=== SUPPLIED RECORDS ===
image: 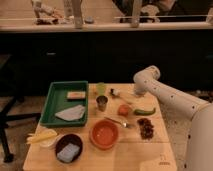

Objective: Wipe table surface with brush

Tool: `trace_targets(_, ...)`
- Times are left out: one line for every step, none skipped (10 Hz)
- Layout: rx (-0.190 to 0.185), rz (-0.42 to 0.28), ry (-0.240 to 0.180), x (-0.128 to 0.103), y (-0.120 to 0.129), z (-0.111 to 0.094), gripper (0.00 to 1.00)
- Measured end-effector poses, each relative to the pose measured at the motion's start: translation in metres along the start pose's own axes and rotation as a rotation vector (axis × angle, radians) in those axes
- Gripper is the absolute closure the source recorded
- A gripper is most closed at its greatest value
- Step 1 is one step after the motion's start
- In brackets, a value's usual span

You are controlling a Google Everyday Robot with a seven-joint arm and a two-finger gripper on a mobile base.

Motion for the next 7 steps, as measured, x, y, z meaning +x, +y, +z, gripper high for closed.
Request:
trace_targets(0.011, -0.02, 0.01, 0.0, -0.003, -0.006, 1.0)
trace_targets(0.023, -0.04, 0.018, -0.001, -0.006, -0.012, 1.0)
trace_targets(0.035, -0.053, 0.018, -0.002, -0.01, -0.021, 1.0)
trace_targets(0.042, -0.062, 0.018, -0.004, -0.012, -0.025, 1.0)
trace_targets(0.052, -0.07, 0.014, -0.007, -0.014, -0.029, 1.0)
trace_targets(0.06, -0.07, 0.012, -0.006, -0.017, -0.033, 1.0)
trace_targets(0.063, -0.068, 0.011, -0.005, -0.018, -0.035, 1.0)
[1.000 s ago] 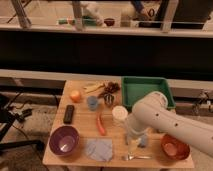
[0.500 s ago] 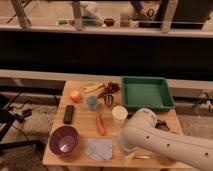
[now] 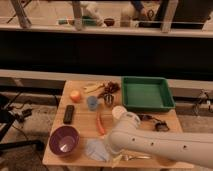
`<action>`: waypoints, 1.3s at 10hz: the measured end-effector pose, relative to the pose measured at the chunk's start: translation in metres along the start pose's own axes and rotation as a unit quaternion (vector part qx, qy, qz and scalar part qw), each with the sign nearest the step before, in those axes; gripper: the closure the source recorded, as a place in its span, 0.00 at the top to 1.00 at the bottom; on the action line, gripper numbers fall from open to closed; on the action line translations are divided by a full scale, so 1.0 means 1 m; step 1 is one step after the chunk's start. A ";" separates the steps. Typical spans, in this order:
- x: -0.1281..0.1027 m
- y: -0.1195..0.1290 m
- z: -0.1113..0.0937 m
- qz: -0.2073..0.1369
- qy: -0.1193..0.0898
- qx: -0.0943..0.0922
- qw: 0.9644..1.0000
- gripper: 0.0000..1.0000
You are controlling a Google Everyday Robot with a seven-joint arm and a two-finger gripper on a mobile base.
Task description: Place towel in table surface
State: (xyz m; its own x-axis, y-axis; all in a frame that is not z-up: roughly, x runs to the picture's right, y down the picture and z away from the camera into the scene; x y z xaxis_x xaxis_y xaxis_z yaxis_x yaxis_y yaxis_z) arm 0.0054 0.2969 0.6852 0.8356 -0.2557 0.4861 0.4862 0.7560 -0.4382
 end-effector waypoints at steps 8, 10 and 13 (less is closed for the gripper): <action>0.002 -0.008 0.043 -0.012 -0.020 -0.024 0.999 0.80; 0.002 -0.014 0.048 -0.014 -0.023 -0.027 0.999 0.80; 0.003 -0.015 0.053 -0.014 -0.026 -0.029 0.999 0.80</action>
State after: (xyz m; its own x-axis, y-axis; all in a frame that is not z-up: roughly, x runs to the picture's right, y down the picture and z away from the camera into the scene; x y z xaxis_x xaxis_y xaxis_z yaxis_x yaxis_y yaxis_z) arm -0.0131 0.3165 0.7334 0.8085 -0.2434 0.5357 0.5238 0.7126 -0.4668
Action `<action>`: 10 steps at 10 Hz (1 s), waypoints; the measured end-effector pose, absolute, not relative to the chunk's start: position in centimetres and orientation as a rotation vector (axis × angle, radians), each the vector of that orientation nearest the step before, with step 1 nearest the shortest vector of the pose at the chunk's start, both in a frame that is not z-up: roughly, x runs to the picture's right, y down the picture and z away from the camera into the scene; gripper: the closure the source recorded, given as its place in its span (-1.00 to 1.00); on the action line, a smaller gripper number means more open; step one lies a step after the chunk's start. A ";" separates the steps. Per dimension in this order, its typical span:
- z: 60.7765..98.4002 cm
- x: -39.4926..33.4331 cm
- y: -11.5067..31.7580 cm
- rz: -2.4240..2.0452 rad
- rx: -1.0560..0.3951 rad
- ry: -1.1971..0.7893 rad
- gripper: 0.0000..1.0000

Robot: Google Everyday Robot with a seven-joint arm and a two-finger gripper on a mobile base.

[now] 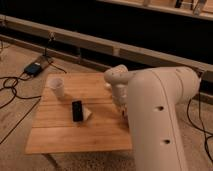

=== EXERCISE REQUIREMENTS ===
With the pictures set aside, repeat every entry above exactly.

=== RESPONSE AREA ===
image: 

Objective: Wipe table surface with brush

Tool: `trace_targets(_, ...)`
- Times are left out: one line for every step, none skipped (10 Hz)
- Layout: rx (-0.190 to 0.185), rz (-0.42 to 0.28), ry (-0.240 to 0.180), x (-0.128 to 0.103), y (-0.120 to 0.129), z (-0.111 to 0.094), gripper (0.00 to 1.00)
- Measured end-effector poses, each relative to the pose measured at the motion's start: translation in metres along the start pose's own axes and rotation as a rotation vector (axis × angle, radians) in those axes
- Gripper is the absolute closure the source recorded
- A gripper is most closed at its greatest value
- Step 1 is one step after the motion's start
- In brackets, a value's usual span

You are controlling a Google Everyday Robot with a seven-joint arm and a two-finger gripper on a mobile base.

Motion for the next 7 steps, as measured, x, y, z meaning +x, +y, +z, gripper high for closed.
Request:
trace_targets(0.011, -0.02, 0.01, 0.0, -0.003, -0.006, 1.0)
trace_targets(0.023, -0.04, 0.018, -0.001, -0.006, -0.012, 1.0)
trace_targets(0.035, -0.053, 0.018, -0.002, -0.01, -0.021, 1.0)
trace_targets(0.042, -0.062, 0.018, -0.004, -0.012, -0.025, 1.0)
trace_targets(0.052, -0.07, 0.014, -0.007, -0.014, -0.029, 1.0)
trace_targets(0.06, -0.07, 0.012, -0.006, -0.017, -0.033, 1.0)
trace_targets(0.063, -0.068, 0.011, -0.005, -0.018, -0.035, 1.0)
[1.000 s ago] 
[0.500 s ago] 
[now] 
`<action>`: waypoints, 1.3s at 10hz: the measured end-effector pose, relative to the pose measured at the chunk's start: translation in metres along the start pose's own axes and rotation as a unit quaternion (vector part qx, qy, qz and scalar part qw), each with the sign nearest the step before, in those axes; gripper: the closure the source recorded, as a place in its span, 0.00 at the top to 1.00 at the bottom; on the action line, gripper numbers fall from open to closed; on the action line translations are divided by a full scale, so 1.0 means 1 m; step 1 is one step after the chunk's start. A ";" separates the steps. Typical spans, in this order:
- x: -0.1281..0.1027 m
- y: -0.1195..0.1290 m
- z: -0.1113..0.0937 m
- qz: -0.2073..0.1369
- qy: -0.1193..0.0898
- qx: -0.0943..0.0922
- qw: 0.9644..1.0000
- gripper: 0.0000..1.0000
You are controlling a Google Everyday Robot with a seven-joint arm and a two-finger gripper on a mobile base.
Task description: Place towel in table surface
State: (xyz m; its own x-axis, y-axis; all in a frame that is not z-up: roughly, x runs to the picture's right, y down the picture and z away from the camera into the scene; x y z xaxis_x xaxis_y xaxis_z yaxis_x yaxis_y yaxis_z) arm 0.0054 0.2969 0.6852 0.8356 -0.2557 0.4861 0.4862 0.7560 -0.4382
 end-effector waypoints at steps 8, 10 and 13 (less is closed for the gripper): <action>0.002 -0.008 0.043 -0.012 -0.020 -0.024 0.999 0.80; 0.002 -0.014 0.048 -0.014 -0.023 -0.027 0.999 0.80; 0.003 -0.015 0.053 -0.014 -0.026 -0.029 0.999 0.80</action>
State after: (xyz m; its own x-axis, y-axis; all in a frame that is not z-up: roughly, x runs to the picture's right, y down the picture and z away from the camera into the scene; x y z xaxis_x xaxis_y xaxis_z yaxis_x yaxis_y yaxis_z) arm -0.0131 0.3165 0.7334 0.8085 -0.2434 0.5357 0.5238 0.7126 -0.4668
Action `<action>`: 10 steps at 10 Hz (1 s), waypoints; the measured end-effector pose, absolute, not relative to the chunk's start: position in centimetres and orientation as a rotation vector (axis × angle, radians), each the vector of that orientation nearest the step before, with step 1 nearest the shortest vector of the pose at the chunk's start, both in a frame that is not z-up: roughly, x runs to the picture's right, y down the picture and z away from the camera into the scene; gripper: the closure the source recorded, given as its place in its span (-1.00 to 1.00); on the action line, a smaller gripper number means more open; step one lies a step after the chunk's start. A ";" separates the steps. Per dimension in this order, its typical span:
- z: 60.7765..98.4002 cm
- x: -39.4926..33.4331 cm
- y: -11.5067..31.7580 cm
- rz: -2.4240..2.0452 rad
- rx: -1.0560..0.3951 rad
- ry: -1.1971..0.7893 rad
- gripper: 0.0000..1.0000

Robot: Google Everyday Robot with a seven-joint arm and a two-finger gripper on a mobile base.

[now] 

Now the exercise is complete.